>>
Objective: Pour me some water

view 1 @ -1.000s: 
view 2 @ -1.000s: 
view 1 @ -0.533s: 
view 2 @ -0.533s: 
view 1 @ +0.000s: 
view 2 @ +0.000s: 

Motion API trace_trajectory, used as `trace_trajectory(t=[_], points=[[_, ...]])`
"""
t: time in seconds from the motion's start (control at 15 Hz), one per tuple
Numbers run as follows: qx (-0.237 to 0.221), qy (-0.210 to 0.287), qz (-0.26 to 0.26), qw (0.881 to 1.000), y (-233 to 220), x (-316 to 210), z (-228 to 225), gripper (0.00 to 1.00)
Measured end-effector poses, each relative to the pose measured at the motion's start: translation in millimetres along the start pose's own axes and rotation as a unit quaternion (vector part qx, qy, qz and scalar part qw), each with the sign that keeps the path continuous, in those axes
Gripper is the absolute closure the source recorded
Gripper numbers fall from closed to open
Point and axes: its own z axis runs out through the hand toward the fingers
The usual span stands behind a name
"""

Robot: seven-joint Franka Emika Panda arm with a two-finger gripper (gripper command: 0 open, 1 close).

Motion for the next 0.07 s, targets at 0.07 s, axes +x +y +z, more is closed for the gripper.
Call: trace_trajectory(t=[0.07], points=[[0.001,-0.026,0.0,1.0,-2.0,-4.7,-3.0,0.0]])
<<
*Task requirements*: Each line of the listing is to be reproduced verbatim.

*Task answer*:
Objective: Pour me some water

view 1 @ -1.000s: 
view 2 @ -1.000s: 
view 1 @ -0.533s: 
view 2 @ -0.533s: 
view 1 @ +0.000s: 
view 2 @ +0.000s: 

Motion API trace_trajectory, used as `trace_trajectory(t=[_], points=[[_, ...]])`
"""
t: time in seconds from the motion's start (control at 15 Hz), one per tuple
Numbers run as follows: qx (-0.237 to 0.221), qy (-0.210 to 0.287), qz (-0.26 to 0.26), qw (0.881 to 1.000), y (-233 to 220), x (-316 to 210), z (-228 to 225), gripper (0.00 to 1.00)
Measured end-effector poses, each relative to the pose measured at the motion's start: translation in millimetres along the start pose's own axes and rotation as a unit quaternion (vector part qx, qy, qz and scalar part qw), each with the sign that keeps the path continuous, in those axes
Gripper is the absolute closure the source recorded
Gripper numbers fall from closed to open
Point and axes: its own z axis runs out through the hand toward the fingers
The usual span stands behind a name
"""

Robot: seven-joint Franka Emika Panda arm with a two-finger gripper (gripper command: 0 open, 1 close).

Motion for the next 0.07 s, targets at 0.07 s, axes +x +y +z, more is closed for the gripper.
Call: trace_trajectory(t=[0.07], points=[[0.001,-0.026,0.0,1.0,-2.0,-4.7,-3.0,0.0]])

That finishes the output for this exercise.